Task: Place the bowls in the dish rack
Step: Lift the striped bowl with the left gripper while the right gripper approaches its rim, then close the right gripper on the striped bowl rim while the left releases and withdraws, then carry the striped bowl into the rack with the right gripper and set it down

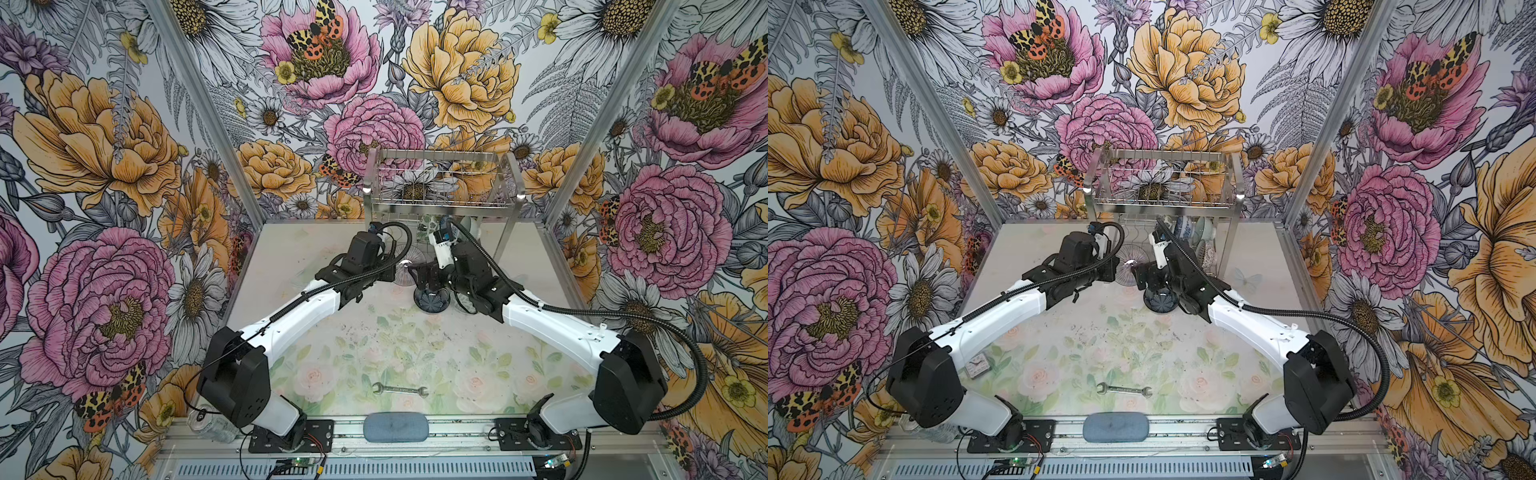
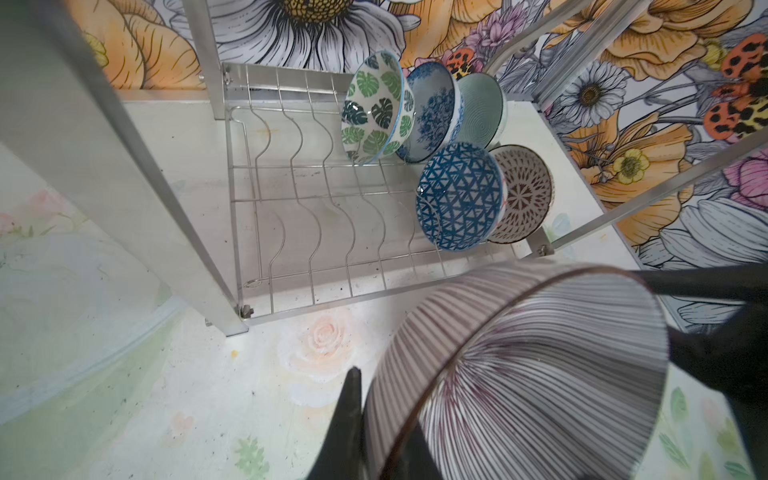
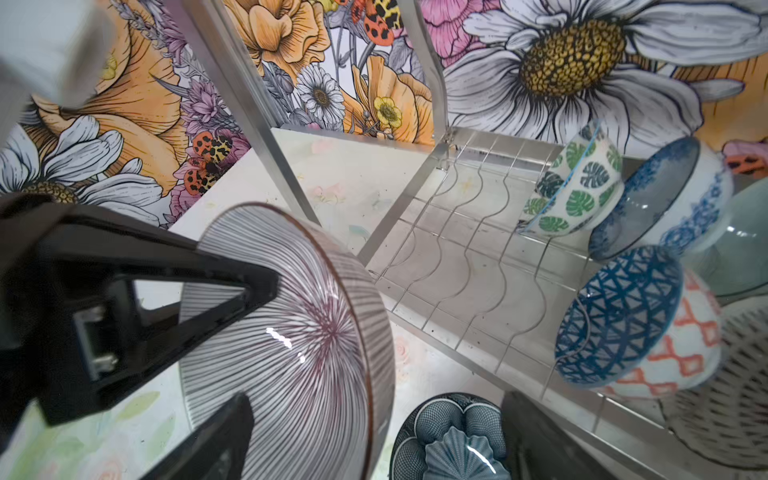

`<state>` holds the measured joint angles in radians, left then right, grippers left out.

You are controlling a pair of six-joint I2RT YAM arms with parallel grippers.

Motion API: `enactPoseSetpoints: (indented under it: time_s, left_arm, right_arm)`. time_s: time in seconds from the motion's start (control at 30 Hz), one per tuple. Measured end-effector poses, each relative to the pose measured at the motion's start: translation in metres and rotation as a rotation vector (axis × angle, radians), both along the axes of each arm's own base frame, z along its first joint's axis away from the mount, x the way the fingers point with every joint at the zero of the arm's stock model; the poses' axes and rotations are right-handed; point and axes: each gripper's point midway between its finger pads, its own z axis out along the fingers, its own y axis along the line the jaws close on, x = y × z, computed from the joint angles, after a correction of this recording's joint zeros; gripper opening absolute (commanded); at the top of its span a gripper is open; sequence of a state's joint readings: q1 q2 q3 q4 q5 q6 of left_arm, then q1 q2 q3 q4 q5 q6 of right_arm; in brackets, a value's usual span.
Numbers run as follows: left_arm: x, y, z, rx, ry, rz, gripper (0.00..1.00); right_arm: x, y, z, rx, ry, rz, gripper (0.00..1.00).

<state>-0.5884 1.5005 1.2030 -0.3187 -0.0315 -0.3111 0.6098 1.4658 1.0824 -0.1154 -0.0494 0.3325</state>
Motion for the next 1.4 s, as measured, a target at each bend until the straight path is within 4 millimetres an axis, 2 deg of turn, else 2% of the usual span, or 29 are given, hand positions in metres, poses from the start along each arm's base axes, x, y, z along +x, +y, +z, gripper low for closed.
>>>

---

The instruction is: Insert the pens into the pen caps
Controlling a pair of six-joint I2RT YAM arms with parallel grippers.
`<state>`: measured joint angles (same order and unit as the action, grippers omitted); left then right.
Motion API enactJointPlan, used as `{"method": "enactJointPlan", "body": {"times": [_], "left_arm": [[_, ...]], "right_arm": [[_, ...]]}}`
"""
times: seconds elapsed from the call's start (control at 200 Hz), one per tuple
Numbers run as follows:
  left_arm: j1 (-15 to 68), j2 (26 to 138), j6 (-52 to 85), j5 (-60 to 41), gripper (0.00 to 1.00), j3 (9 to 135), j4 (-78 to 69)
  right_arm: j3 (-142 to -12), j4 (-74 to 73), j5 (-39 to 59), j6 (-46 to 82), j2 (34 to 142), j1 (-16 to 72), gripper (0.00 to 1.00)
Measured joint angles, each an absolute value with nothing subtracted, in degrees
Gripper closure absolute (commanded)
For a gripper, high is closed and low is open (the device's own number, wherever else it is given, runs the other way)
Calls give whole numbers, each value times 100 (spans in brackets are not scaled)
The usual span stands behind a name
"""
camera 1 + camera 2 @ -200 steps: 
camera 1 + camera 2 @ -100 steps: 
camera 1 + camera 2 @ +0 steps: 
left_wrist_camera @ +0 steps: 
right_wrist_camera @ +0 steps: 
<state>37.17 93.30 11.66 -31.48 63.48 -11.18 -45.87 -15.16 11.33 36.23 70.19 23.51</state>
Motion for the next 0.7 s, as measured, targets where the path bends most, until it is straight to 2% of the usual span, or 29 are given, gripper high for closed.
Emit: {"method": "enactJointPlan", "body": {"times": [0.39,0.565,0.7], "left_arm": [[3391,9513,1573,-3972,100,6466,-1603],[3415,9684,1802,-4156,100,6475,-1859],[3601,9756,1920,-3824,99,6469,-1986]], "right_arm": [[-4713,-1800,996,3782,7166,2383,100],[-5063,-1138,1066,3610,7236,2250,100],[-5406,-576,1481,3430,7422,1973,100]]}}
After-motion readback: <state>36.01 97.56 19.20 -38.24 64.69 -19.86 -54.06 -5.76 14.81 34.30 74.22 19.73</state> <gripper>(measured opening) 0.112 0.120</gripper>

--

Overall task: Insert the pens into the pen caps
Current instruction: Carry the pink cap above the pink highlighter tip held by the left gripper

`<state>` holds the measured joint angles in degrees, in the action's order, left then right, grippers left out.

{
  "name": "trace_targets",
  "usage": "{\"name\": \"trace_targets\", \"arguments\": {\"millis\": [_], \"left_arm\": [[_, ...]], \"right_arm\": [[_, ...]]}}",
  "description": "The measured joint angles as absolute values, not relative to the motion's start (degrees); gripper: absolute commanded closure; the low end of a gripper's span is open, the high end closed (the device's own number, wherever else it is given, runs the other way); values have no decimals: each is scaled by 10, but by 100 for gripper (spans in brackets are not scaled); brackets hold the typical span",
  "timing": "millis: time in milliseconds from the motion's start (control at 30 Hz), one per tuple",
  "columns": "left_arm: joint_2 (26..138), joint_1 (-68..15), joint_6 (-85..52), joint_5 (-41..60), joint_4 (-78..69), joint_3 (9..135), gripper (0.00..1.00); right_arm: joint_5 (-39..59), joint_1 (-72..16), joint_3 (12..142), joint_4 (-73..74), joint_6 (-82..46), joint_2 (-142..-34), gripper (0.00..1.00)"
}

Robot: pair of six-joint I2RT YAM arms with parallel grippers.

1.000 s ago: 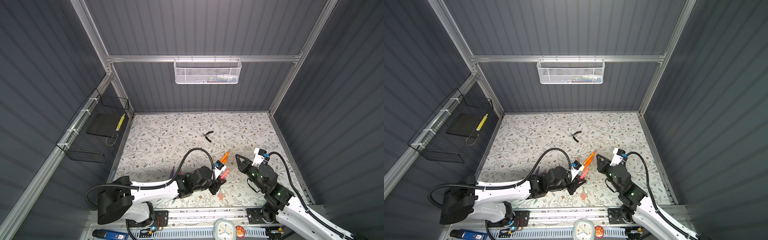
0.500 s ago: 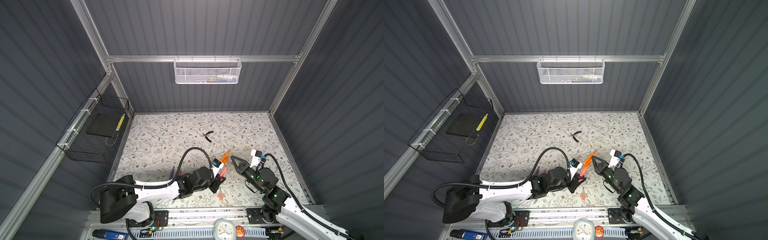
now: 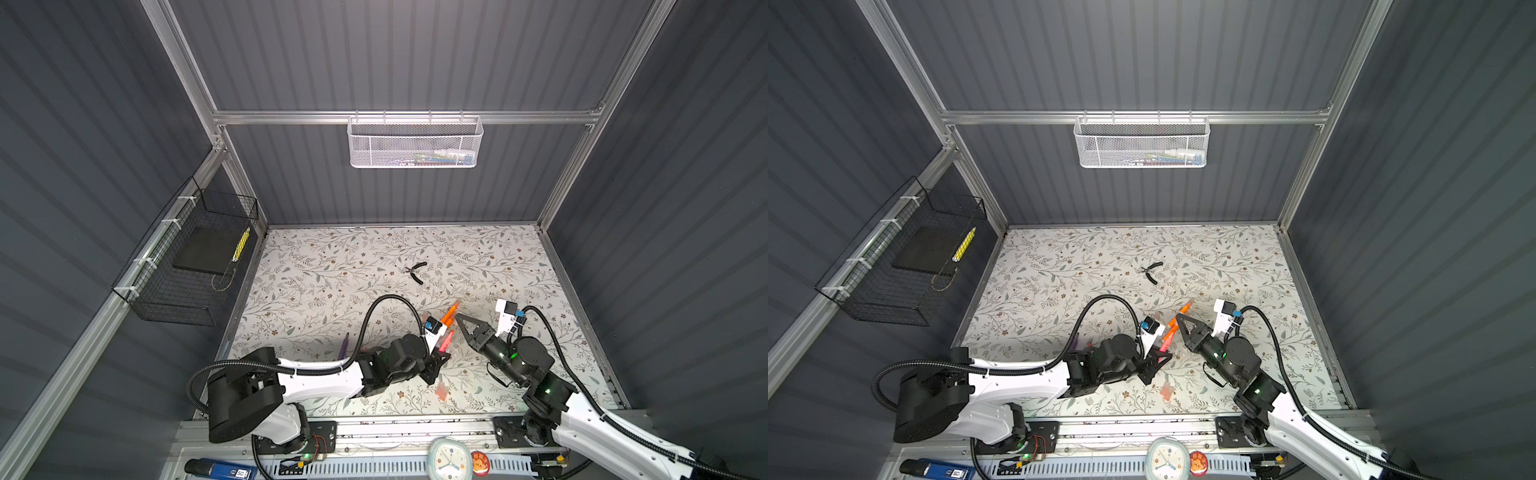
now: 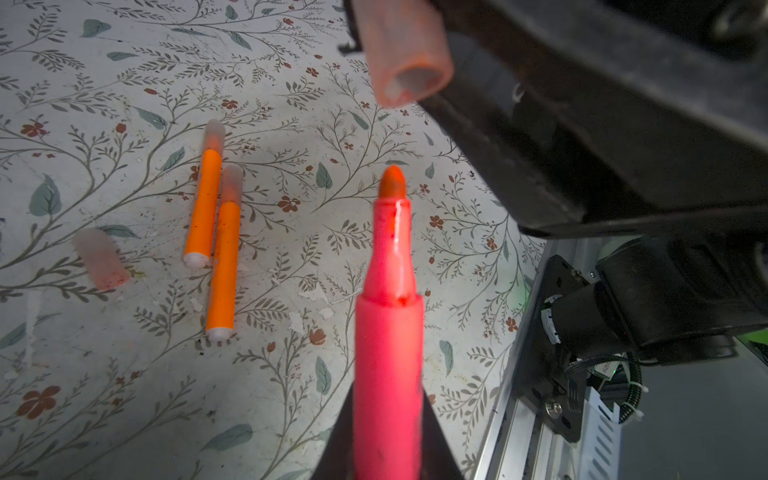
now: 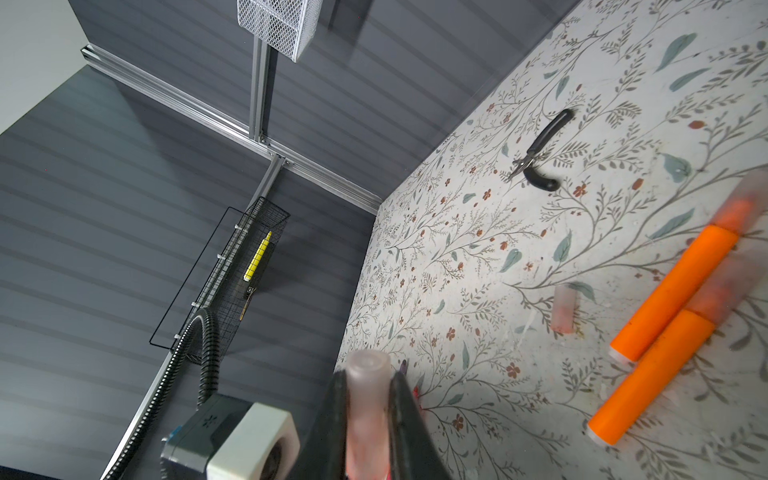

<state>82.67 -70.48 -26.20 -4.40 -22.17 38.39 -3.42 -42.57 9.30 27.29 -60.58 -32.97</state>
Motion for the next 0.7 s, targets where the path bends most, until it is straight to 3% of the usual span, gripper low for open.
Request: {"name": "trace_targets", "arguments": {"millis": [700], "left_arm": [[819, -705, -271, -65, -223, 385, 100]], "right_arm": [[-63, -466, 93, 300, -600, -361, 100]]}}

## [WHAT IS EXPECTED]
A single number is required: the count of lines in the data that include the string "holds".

## [OUTPUT FOR THIS TASK]
2